● **What you need to do**:
Output the data below exactly as it is, dropping the pictures from your copy.

======== Source material

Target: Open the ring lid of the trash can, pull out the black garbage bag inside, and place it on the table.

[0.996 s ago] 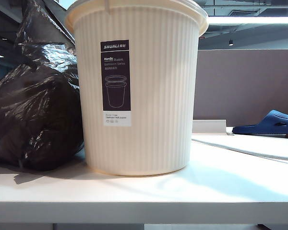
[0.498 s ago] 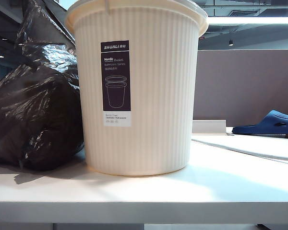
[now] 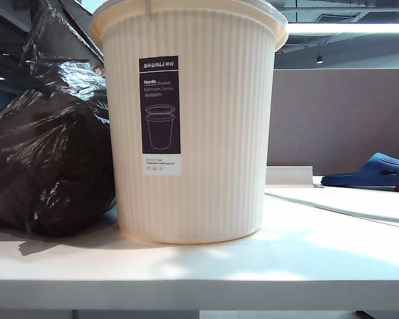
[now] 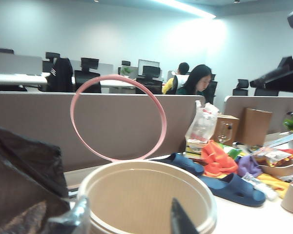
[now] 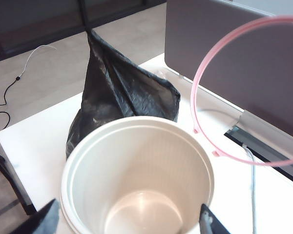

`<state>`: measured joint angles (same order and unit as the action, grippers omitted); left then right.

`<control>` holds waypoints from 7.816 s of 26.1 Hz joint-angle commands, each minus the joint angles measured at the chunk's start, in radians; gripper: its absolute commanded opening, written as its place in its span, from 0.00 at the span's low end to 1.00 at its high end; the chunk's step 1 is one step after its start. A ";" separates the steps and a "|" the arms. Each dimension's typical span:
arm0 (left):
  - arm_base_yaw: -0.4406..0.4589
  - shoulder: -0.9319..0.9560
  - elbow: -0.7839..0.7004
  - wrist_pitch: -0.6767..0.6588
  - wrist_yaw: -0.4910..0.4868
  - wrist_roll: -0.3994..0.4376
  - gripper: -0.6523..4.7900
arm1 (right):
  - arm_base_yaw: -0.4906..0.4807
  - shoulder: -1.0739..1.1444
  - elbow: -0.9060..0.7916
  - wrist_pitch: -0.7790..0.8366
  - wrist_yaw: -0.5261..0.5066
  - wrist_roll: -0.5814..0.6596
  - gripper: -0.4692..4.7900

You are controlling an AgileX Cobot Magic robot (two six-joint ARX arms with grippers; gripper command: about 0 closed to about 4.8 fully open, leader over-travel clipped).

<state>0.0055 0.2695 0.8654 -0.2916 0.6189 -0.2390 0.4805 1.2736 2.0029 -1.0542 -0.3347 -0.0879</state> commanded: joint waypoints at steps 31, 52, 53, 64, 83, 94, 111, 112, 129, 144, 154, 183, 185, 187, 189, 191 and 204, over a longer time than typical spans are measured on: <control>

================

● **Output for this task**:
Target: Open the ring lid of the trash can, pull out the black garbage bag inside, and place it on the table.

[0.996 s ago] 
[0.498 s ago] 
[now] 
[now] 
[now] 

`<state>`: measured joint angles (same order and unit as the action, grippers omitted); left then right.

`<control>` holds waypoints from 7.816 s of 26.1 Hz joint-angle commands, each minus the joint angles measured at the chunk's start, in radians; gripper: its absolute commanded opening, written as its place in its span, from 0.00 at the span's low end to 1.00 at its high end; the chunk's step 1 is one step after its start. A ";" separates the steps and a "|" the arms. Each dimension's typical span:
arm0 (left):
  - arm_base_yaw: -0.4406..0.4589
  - shoulder: -0.9319..0.9560
  - elbow: -0.7839..0.7004
  - wrist_pitch: -0.6767..0.6588
  - wrist_yaw: -0.4910..0.4868
  - wrist_roll: -0.3994..0.4376
  - gripper: -0.6523..4.7900
arm1 (right):
  - arm_base_yaw: -0.4906..0.4807
  - shoulder: -1.0739..1.1444
  - elbow: -0.9060..0.7916
  - wrist_pitch: -0.7790..0.8366
  - wrist_yaw: -0.5261..0.5066
  - wrist_roll: -0.5814..0.6596
  - gripper: -0.4692..4.7900

You are controlling an AgileX Cobot Magic robot (two six-joint ARX arms with grippers; gripper command: about 0 closed to about 4.8 fully open, leader over-travel clipped).

<state>0.0055 0.2695 0.8654 -0.2916 0.6189 -0.2390 0.4805 1.2736 2.0029 -1.0542 -0.3347 -0.0879</state> commanded: joint waypoints at steps 31, 52, 53, 64, 83, 94, 111, 112, 129, 144, 154, 183, 185, 187, 189, 191 and 204, over a longer time than typical spans are measured on: <control>

No more output is needed.